• _What the task requires_:
Transcription of the full listing is required, character for character.

• _Task material_:
________
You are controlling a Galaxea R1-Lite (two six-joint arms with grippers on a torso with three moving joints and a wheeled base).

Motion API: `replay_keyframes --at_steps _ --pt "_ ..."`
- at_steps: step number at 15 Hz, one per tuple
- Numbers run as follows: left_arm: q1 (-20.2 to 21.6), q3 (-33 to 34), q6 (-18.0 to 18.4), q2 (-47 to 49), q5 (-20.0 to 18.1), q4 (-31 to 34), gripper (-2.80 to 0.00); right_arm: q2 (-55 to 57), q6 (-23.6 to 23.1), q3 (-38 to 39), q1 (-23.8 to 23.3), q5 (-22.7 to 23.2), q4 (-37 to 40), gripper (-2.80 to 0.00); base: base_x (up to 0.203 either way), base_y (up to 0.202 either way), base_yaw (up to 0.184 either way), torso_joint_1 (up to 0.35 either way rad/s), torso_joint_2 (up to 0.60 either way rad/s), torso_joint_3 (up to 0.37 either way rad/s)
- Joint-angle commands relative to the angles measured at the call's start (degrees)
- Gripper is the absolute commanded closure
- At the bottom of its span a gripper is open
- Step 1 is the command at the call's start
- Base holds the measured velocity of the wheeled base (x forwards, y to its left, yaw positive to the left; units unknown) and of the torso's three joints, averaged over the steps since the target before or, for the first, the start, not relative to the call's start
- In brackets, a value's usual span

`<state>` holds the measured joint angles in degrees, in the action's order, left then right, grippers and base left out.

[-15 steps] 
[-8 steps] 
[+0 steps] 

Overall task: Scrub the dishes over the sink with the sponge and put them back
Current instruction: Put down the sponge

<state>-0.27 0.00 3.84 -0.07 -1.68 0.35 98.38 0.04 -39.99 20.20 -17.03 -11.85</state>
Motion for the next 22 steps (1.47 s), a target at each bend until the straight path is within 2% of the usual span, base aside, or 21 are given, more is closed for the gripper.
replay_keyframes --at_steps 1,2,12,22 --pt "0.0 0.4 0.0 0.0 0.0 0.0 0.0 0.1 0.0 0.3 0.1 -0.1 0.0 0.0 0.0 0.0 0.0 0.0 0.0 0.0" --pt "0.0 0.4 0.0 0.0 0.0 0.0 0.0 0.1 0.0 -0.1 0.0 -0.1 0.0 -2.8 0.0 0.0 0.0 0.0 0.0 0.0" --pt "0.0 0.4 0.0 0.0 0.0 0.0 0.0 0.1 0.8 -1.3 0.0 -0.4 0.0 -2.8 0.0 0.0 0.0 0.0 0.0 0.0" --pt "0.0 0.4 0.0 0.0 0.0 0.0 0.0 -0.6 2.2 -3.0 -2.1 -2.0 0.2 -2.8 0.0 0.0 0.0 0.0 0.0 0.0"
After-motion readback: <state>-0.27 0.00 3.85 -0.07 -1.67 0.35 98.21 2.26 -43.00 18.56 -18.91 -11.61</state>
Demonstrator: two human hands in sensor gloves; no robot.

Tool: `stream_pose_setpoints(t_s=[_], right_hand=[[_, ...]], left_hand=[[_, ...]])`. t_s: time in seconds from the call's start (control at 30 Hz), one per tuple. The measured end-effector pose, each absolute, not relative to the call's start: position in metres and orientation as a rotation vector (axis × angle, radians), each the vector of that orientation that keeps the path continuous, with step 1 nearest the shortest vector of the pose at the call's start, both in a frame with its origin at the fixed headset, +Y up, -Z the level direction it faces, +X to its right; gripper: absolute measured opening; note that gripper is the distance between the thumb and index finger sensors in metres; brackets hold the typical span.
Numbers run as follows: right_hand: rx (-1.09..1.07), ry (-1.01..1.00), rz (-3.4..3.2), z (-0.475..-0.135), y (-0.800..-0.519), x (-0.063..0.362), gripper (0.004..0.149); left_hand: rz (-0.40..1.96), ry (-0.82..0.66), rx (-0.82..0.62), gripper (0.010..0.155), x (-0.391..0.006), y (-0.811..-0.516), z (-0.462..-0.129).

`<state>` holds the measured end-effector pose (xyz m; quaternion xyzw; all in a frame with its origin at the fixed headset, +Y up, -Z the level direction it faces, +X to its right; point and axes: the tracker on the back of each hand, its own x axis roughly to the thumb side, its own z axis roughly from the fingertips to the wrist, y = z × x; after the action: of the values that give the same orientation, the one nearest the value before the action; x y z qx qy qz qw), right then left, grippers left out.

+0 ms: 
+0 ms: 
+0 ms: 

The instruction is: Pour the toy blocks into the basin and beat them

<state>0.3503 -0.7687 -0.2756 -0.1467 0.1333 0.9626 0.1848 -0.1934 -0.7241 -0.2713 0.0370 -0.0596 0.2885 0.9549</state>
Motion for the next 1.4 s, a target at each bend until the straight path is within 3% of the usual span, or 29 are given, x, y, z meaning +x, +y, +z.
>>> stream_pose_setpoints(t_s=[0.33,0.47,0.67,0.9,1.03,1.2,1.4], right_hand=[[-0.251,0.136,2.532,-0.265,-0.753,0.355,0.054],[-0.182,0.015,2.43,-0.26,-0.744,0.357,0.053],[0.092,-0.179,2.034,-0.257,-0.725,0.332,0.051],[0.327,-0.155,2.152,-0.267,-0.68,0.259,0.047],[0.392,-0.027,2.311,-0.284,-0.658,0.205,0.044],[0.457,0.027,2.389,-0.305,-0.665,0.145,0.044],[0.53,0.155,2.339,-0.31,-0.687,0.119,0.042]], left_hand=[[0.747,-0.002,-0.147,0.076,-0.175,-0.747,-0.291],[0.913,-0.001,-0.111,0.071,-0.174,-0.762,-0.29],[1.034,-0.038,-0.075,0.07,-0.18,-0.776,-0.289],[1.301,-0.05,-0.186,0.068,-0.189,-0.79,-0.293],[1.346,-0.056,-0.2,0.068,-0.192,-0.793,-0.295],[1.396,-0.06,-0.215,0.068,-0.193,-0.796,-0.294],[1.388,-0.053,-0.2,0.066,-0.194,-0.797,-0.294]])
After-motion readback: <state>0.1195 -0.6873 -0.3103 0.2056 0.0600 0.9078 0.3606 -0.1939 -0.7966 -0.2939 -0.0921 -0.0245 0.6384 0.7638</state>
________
• _Written response_:
You are controlling a Galaxea R1-Lite (two six-joint arms with grippers on a torso with three moving joints and a wheeled base).

Motion API: `replay_keyframes --at_steps _ --pt "_ ..."`
- at_steps: step number at 15 Hz, one per tuple
- Numbers run as follows: left_arm: q1 (-20.2 to 21.6), q3 (-33 to 34), q6 (-18.0 to 18.4), q2 (-47 to 49), q5 (-20.0 to 18.1), q4 (-31 to 34), gripper (-2.80 to 0.00); right_arm: q2 (-55 to 57), q6 (-23.6 to 23.1), q3 (-38 to 39), q1 (-23.8 to 23.3), q5 (-22.7 to 23.2), q4 (-37 to 40), gripper (-2.80 to 0.00); base: base_x (up to 0.203 either way), base_y (up to 0.202 either way), base_yaw (up to 0.184 either way), torso_joint_1 (up to 0.35 either way rad/s), torso_joint_2 (up to 0.60 either way rad/s), torso_joint_3 (up to 0.37 either way rad/s)
- Joint-angle commands relative to the angles measured at the call's start (degrees)
- Gripper is the absolute commanded closure
- At the bottom of its span a gripper is open
- Step 1 is the command at the call's start
- Base holds the measured velocity of the wheeled base (x forwards, y to its left, yaw positive to the left; units unknown) and of the torso's three joints, averaged over the steps since the target before or, for the first, the start, not relative to the call's start
- In brackets, a value's usual span

`<state>` holds the measured joint angles in degrees, in the action's order, left then right, grippers and base left out.

[-15 steps] 
[-8 steps] 
[+0 steps] 

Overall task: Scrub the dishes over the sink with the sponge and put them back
Current instruction: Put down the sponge

<state>-0.27 0.00 3.84 -0.07 -1.68 0.35 98.38 0.04 -39.99 20.20 -17.03 -11.85</state>
Motion for the next 22 steps (1.47 s), a target at each bend until the straight path is within 2% of the usual span, base aside, or 21 are given, more is closed for the gripper.
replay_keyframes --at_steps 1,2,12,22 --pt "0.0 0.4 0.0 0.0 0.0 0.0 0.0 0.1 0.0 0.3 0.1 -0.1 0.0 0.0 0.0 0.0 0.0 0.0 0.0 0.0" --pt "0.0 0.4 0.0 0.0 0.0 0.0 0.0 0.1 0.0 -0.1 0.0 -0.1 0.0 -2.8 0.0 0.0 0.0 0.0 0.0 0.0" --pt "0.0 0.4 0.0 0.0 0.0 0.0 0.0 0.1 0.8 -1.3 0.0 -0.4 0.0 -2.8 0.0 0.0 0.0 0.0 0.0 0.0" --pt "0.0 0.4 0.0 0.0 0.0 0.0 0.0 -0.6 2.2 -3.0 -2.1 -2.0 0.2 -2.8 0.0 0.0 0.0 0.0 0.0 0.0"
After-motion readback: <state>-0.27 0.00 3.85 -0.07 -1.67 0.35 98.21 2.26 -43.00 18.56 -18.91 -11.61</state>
Demonstrator: two human hands in sensor gloves; no robot.

Tool: `stream_pose_setpoints(t_s=[_], right_hand=[[_, ...]], left_hand=[[_, ...]])`. t_s: time in seconds from the call's start (control at 30 Hz), one per tuple. The measured end-effector pose, each absolute, not relative to the call's start: position in metres and orientation as a rotation vector (axis × angle, radians), each the vector of that orientation that keeps the path continuous, with step 1 nearest the shortest vector of the pose at the call's start, both in a frame with its origin at the fixed headset, +Y up, -Z the level direction it faces, +X to its right; gripper: absolute measured opening; note that gripper is the distance between the thumb and index finger sensors in metres; brackets hold the typical span.
Numbers run as follows: right_hand: rx (-1.09..1.07), ry (-1.01..1.00), rz (-3.4..3.2), z (-0.475..-0.135), y (-0.800..-0.519), x (-0.063..0.362), gripper (0.004..0.149); left_hand: rz (-0.40..1.96), ry (-0.82..0.66), rx (-0.82..0.62), gripper (0.010..0.155), x (-0.391..0.006), y (-0.811..-0.516), z (-0.462..-0.129).

`<state>` holds the measured end-effector pose (xyz m; quaternion xyzw; all in a frame with its origin at the fixed headset, +Y up, -Z the level direction it faces, +X to its right; point and axes: the tracker on the back of each hand, its own x axis roughly to the thumb side, its own z axis roughly from the fingertips to the wrist, y = z × x; after the action: of the values that give the same orientation, the one nearest the value before the action; x y z qx qy qz qw), right then left, grippers left out.

+0 ms: 
+0 ms: 
+0 ms: 

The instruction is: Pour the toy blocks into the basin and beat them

<state>0.3503 -0.7687 -0.2756 -0.1467 0.1333 0.9626 0.1848 -0.1934 -0.7241 -0.2713 0.0370 -0.0596 0.2885 0.9549</state>
Motion for the next 1.4 s, a target at each bend until the straight path is within 3% of the usual span, or 29 are given, x, y, z meaning +x, +y, +z.
>>> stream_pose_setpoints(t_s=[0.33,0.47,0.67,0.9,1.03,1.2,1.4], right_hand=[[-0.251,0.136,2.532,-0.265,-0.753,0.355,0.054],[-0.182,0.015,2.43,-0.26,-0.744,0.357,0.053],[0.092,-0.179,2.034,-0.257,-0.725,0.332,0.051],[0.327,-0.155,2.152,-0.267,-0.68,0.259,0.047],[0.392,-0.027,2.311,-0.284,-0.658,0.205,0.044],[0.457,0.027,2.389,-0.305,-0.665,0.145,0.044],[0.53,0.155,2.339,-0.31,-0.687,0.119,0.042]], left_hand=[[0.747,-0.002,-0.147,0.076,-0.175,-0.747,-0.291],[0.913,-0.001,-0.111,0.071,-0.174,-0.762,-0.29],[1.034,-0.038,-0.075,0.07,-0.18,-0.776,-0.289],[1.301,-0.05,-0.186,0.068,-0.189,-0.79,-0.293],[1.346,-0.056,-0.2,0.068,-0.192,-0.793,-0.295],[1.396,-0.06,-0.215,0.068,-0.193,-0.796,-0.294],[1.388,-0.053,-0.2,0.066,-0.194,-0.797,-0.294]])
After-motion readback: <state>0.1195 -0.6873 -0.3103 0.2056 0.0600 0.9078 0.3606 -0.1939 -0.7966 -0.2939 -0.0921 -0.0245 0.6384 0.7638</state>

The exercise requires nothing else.